Only a few studies have explored this phenomenon in Australia, according to David Alejandro González-Chica, PhD, a senior lecturer and research supervisor within the discipline of general practice at the University of Adelaide in Australia, and colleagues. These previous studies did not use population-based samples, had low percentages of males or older adults, and did not ascertain the age abuse started, its duration or its severity, they added.
Researchers interviewed 2,873 Australians (mean age, 48.8 years). Of them, 45.6% had been bullied, 10.4% had been sexually abused and 7.3% had experienced both as children.
They found that smoking dependence occurred in 7.8% of participants and was twice as frequent if the bullying took place for more than 24 months, if the sexual abuse took place before age 10 years, or after age 20 years, or if the abuse occurred for 1 month or longer.
In addition, excessive alcohol drinking occurred in 14.3% of the patients studied and was more frequent when bullying occurred for more than 24 months. Binge eating occurred in 8.1% of participants and was more frequent among those bullied as children or sexually abused as adults.
“Strategies that aim to prevent these forms of abuse are important.
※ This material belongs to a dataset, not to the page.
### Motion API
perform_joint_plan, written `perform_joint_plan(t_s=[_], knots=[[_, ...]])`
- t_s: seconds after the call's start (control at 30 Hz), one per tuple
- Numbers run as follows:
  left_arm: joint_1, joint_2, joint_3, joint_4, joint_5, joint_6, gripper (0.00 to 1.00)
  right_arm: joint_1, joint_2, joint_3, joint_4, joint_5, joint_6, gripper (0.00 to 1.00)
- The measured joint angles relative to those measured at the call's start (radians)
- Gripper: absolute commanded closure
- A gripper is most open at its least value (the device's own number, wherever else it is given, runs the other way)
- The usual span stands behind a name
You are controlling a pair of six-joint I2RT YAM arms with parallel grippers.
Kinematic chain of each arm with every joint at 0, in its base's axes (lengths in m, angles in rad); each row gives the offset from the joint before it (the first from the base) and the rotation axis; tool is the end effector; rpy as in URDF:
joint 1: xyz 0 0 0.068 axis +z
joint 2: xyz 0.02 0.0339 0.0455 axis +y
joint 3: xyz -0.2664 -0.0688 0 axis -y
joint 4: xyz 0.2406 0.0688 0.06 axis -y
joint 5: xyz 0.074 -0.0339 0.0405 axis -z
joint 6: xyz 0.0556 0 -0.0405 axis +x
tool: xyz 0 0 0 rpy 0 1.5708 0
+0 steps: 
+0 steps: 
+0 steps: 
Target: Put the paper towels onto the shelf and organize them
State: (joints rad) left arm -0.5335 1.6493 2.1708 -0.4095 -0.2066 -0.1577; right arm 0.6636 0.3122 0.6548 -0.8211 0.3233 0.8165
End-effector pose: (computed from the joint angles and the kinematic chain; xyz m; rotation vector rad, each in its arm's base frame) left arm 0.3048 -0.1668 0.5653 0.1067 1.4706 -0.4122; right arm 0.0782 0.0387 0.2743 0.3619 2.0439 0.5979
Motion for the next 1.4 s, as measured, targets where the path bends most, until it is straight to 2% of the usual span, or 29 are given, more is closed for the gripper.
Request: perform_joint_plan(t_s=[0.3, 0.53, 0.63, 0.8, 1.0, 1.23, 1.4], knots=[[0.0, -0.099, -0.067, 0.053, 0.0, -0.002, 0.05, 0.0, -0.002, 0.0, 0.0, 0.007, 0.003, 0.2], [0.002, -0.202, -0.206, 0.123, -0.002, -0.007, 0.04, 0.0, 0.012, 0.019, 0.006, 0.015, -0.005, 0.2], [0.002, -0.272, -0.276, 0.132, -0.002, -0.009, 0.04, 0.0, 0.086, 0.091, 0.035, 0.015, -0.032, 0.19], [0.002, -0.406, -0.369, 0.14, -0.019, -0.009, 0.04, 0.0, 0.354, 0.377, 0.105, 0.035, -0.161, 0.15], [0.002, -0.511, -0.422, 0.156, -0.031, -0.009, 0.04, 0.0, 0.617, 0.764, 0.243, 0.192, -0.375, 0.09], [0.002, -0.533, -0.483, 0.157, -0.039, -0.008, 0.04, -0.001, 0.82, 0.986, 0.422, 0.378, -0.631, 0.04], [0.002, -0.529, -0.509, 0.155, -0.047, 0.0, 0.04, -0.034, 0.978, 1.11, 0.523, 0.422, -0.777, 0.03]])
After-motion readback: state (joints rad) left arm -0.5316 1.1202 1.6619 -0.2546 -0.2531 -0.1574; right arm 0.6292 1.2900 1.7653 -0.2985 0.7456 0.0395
Identifying survivors of both forms of abuse is important to provide support and reduce more severe mental and physical consequences in the future,” González-Chica and colleagues wrote.
Other long-term consequences of sexual abuse and bullying include adverse physical health outcomes (eg, neurological, musculoskeletal and immune response conditions, drug use, risky sexual behavior and suicide attempts, they added. – by Janel Miller
Disclosures: The authors report no relevant financial disclosures.